Reputation: 103
I have a doubt in my mind regarding AWS Amplify and CDK. In Amplify if we can create new environments and publish them to their respective buckets? Why do we need CDK? Any use case that would make CDK a better fit?
Upvotes: 6
Views: 4164
Reputation: 2112
You will find out that you will need to write and edit a lot of CloudFormation templates for a production app. That gets very painful very fast.
Amplify should emit CDK code, that would give us the best of both worlds.
I used Amplify a lot initially as it could bootstrap you quickly, but since discovering CDK, CDK is the tool I use the most.
Upvotes: 0
Reputation: 403
Amplify is ok for deploying static sites, with a simple database and Cognito integration, but it is not good for managing a large number of environments or more complicated stacks. CDK is much better for managing complex infrastructure deployment. This is an example of how you can deploy static sites with CDK. https://github.com/davidsteed/awscdkstaticsite. It improves on what can be done with Amplify by dealing with security headers and certificate generation.
Upvotes: 0
Reputation: 3037
CDK let you deploy (quite) any type of Stack that you have to manually do with cloudformation. Using cdk
, you are going to create a CloudFormation stack more quicly and in a more secure way.
An example in JAVA, in order to create a new Table, you can use the following code instead of deal with YAML configuration:
private Table CreateMasterDataTable(String TABLE_NAME) {
return Table.Builder.create(this, TABLE_NAME + "_MasterDataTable")
.tableName(TABLE_NAME.concat("_gvr-bic-masterdata"))
.partitionKey(Attribute.builder().type(AttributeType.STRING).name("siteId").build())

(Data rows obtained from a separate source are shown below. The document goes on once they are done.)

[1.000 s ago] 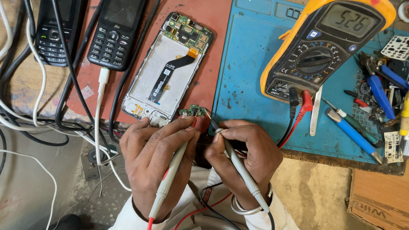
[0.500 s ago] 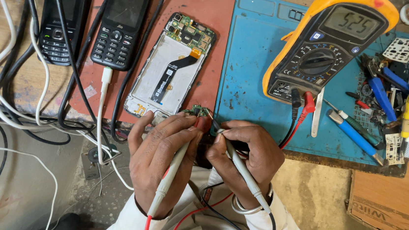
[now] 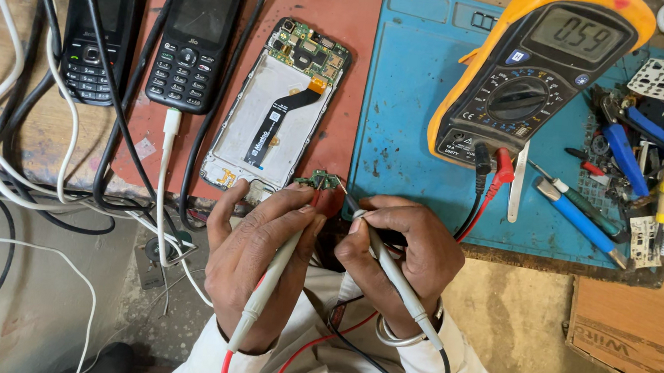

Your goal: The person uses multimeter probes to test points on a disassembled smartphone motherboard resting on the bench, repositioning the probes across different components and checking the meter readings. At the end, the person picks up a small bottle and applies liquid from it onto the board area.

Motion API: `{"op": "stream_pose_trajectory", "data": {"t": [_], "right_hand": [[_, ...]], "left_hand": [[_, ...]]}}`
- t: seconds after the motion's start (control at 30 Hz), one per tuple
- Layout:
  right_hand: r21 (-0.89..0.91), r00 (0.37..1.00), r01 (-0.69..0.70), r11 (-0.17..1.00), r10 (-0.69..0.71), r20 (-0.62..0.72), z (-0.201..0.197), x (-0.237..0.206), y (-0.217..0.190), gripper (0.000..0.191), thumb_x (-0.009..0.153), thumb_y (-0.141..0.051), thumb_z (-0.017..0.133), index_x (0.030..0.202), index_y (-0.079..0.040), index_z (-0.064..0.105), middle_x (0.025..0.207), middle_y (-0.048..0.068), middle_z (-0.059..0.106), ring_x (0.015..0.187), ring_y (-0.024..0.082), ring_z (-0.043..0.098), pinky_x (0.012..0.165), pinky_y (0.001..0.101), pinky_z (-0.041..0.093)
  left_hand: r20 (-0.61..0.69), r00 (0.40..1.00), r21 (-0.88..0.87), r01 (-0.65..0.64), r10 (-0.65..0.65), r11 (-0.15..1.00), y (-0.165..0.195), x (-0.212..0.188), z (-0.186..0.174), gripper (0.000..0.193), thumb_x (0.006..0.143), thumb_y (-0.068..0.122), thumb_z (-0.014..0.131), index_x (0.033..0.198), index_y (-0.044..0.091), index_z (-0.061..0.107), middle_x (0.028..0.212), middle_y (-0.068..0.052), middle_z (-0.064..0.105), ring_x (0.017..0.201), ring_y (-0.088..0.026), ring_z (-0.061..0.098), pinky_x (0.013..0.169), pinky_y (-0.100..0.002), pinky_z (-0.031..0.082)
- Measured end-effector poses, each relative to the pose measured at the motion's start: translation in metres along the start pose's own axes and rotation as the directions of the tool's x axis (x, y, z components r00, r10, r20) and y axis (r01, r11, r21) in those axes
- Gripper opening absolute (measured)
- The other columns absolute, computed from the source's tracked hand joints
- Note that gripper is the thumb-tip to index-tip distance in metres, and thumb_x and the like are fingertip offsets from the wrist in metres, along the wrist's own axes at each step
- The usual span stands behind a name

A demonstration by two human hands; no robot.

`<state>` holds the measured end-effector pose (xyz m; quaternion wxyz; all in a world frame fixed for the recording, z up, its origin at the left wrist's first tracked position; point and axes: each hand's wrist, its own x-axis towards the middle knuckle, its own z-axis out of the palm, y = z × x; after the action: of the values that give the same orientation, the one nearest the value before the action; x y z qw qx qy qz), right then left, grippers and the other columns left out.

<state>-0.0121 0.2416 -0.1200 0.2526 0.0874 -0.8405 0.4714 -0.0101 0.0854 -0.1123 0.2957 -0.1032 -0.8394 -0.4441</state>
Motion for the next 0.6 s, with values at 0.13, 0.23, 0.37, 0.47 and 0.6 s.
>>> {"op": "stream_pose_trajectory", "data": {"t": [0.13,0.23,0.37,0.47,0.6], "right_hand": [[-0.011,1.000,-0.004,1.000,0.005,0.007,-0.0009,0.0001,-0.0011,0.030,0.085,-0.019,0.086,0.098,-0.003,0.064,0.099,0.015,0.075,0.086,0.019,0.078,0.076,0.0282,0.063],[-0.030,1.000,0.019,0.999,-0.018,0.002,-0.0007,0.0009,-0.0010,0.030,0.085,-0.019,0.086,0.099,-0.003,0.064,0.099,0.014,0.075,0.089,0.020,0.078,0.077,0.0286,0.063],[-0.024,1.000,0.010,1.000,-0.010,0.003,-0.0008,0.0006,-0.0013,0.031,0.085,-0.020,0.086,0.098,-0.003,0.064,0.099,0.014,0.075,0.089,0.020,0.078,0.076,0.0288,0.063],[-0.039,1.000,0.026,0.999,-0.026,0.001,0.0002,0.0005,-0.0014,0.031,0.085,-0.021,0.085,0.098,-0.003,0.064,0.100,0.014,0.075,0.090,0.021,0.078,0.076,0.0285,0.062],[-0.055,1.000,0.028,0.998,-0.028,-0.006,0.0020,0.0022,-0.0002,0.027,0.086,-0.018,0.083,0.097,-0.002,0.065,0.099,0.015,0.075,0.087,0.020,0.078,0.073,0.0276,0.062]], "left_hand": [[0.006,1.000,0.000,0.001,-0.001,1.000,0.0008,0.0006,-0.0003,0.025,0.089,0.005,0.083,0.109,0.008,0.067,0.113,-0.007,0.076,0.110,-0.019,0.075,0.117,-0.046,0.041],[0.010,1.000,0.003,0.001,-0.001,1.000,0.0013,0.0018,-0.0002,0.025,0.090,0.005,0.083,0.108,0.008,0.067,0.113,-0.007,0.076,0.111,-0.019,0.074,0.117,-0.046,0.040],[0.022,1.000,0.007,0.000,0.000,1.000,0.0025,0.0027,-0.0020,0.024,0.089,0.005,0.083,0.107,0.008,0.067,0.114,-0.007,0.076,0.112,-0.019,0.074,0.117,-0.046,0.040],[0.047,0.999,0.013,0.000,0.000,1.000,0.0032,0.0029,-0.0048,0.024,0.088,0.005,0.082,0.107,0.008,0.068,0.114,-0.007,0.076,0.112,-0.020,0.074,0.117,-0.046,0.038],[0.046,0.998,0.030,-0.033,0.032,0.999,0.0021,0.0044,-0.0032,0.023,0.089,0.005,0.082,0.106,0.008,0.067,0.114,-0.007,0.076,0.113,-0.021,0.074,0.116,-0.045,0.038]]}}
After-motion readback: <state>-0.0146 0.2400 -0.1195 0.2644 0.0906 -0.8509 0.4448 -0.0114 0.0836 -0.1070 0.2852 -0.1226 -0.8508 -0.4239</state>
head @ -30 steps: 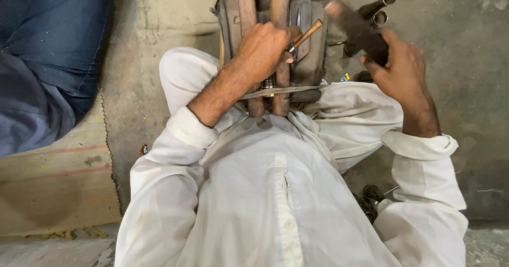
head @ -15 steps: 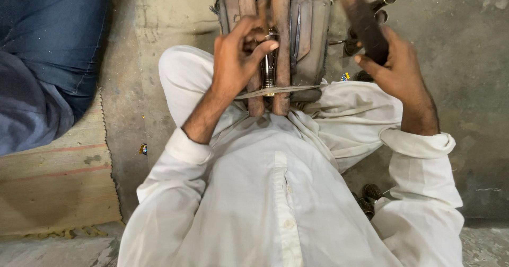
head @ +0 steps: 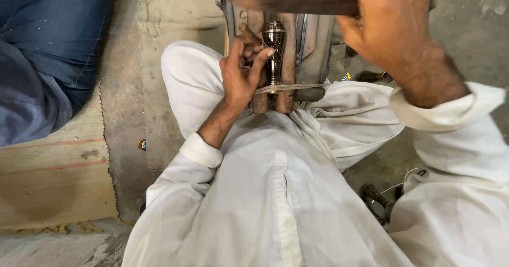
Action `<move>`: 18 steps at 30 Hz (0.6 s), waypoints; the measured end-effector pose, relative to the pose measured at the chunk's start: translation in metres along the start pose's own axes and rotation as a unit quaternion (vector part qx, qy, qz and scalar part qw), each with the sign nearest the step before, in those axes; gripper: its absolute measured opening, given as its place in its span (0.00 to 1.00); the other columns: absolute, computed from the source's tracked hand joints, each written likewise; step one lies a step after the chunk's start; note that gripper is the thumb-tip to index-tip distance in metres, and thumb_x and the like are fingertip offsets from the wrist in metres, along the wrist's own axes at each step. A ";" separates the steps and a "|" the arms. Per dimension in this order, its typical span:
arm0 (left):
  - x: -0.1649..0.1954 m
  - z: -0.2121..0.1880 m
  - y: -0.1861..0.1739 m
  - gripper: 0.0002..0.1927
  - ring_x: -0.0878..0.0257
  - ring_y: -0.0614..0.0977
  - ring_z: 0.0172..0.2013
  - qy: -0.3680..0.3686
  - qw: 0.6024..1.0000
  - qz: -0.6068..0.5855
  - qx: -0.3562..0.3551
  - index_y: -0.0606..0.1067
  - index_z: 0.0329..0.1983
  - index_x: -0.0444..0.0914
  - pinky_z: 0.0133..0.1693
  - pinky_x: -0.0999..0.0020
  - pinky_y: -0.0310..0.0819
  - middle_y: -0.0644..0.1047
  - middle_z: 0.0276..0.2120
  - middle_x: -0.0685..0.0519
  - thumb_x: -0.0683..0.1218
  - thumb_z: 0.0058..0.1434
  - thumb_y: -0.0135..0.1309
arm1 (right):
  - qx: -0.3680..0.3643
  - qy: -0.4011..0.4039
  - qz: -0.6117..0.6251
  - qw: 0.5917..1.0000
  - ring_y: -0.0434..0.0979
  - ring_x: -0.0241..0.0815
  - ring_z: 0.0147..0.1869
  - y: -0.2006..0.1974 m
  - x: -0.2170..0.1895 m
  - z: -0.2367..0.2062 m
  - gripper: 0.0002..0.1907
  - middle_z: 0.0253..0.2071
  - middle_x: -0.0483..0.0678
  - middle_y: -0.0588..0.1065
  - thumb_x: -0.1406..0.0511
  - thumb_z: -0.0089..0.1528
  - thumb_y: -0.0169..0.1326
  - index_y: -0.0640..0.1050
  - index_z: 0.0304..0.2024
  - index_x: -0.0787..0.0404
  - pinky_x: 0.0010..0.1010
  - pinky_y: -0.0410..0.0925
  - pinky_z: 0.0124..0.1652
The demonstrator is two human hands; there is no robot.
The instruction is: The person sits cross-legged on the floor with a brass vessel held against a padded lap support. They hold a small punch against the vessel's surface and strike it with a wooden mallet, rotating the vessel to work new areas, decorating the metal surface with repeated strikes.
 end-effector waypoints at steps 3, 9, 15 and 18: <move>0.018 0.000 0.000 0.17 0.64 0.87 0.34 0.068 0.997 0.045 0.008 0.71 0.50 0.35 0.34 0.74 0.81 0.83 0.33 0.49 0.44 0.67 0.66 | -0.041 -0.062 -0.093 0.993 0.78 0.44 0.42 -0.004 -0.018 0.019 0.20 0.39 0.46 0.76 0.68 0.58 0.63 0.77 0.53 0.55 0.33 0.67 0.40; 0.023 0.007 0.004 0.18 0.64 0.89 0.36 0.052 0.998 0.037 -0.002 0.72 0.51 0.36 0.35 0.71 0.82 0.85 0.37 0.49 0.46 0.65 0.66 | -0.149 -0.025 -0.050 0.987 0.79 0.48 0.39 0.012 -0.002 0.020 0.14 0.34 0.49 0.77 0.67 0.58 0.62 0.80 0.47 0.58 0.37 0.70 0.38; 0.025 0.005 0.006 0.18 0.65 0.87 0.32 0.066 0.996 0.053 0.007 0.72 0.52 0.36 0.32 0.71 0.79 0.85 0.34 0.50 0.45 0.65 0.66 | -0.178 -0.005 -0.120 0.977 0.79 0.47 0.34 0.026 0.027 0.001 0.12 0.30 0.49 0.77 0.62 0.61 0.62 0.81 0.45 0.60 0.36 0.71 0.35; 0.020 0.003 0.004 0.18 0.66 0.87 0.33 0.059 0.998 0.020 0.014 0.71 0.53 0.36 0.34 0.70 0.80 0.85 0.33 0.50 0.45 0.66 0.65 | -0.201 0.016 -0.121 0.972 0.79 0.49 0.32 0.027 0.036 -0.004 0.12 0.28 0.51 0.77 0.59 0.66 0.63 0.82 0.43 0.61 0.36 0.71 0.34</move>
Point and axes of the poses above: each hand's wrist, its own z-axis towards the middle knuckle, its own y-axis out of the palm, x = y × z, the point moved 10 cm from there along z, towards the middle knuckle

.removalPolicy(RemovalPolicy.RETAIN)
.stream(StreamViewType.NEW_AND_OLD_IMAGES)
.readCapacity(5)
.writeCapacity(5)
.build();
}
In order to create a new Lambda (provided an alredy existent JAR), you can use the following code instead of deal with YAML configuration:
private Function CreateSiteAggregationNowFunction() {
Map<String, String> env = new HashMap<>();
env.put(Constants.LAMBDA_KEY_ENV, API_NAME);
return Function.Builder.create(this, API_NAME + "_SiteAggregationNow")
.code(Code.fromAsset(Constants.LAMBDA_PATH_SITE_NOW))
.handler("it.fabricalab.gvr.bic.DeviceLoader::handleRequest")
.timeout(Duration.seconds(30))
.environment(env)
.functionName(API_NAME.concat("_SiteAggregationNow"))
.runtime(Runtime.JAVA_8)
.retryAttempts(Constants.LAMBDA_RETRY_FALLBACK)
.memorySize(512)
.build();
}
Than, in order to create the policy for let the lambda read from the table:
final Table masterDataTable = CreateMasterDataTable(API_NAME);
final Function siteAggregationNow = CreateSiteAggregationNowFunction();
masterDataTable .grantReadData(siteAggregationNow);
With these few lines, you have crated a CloudFormation stack with a DynamoDB table (that use stream) and a Lambda that read from this table.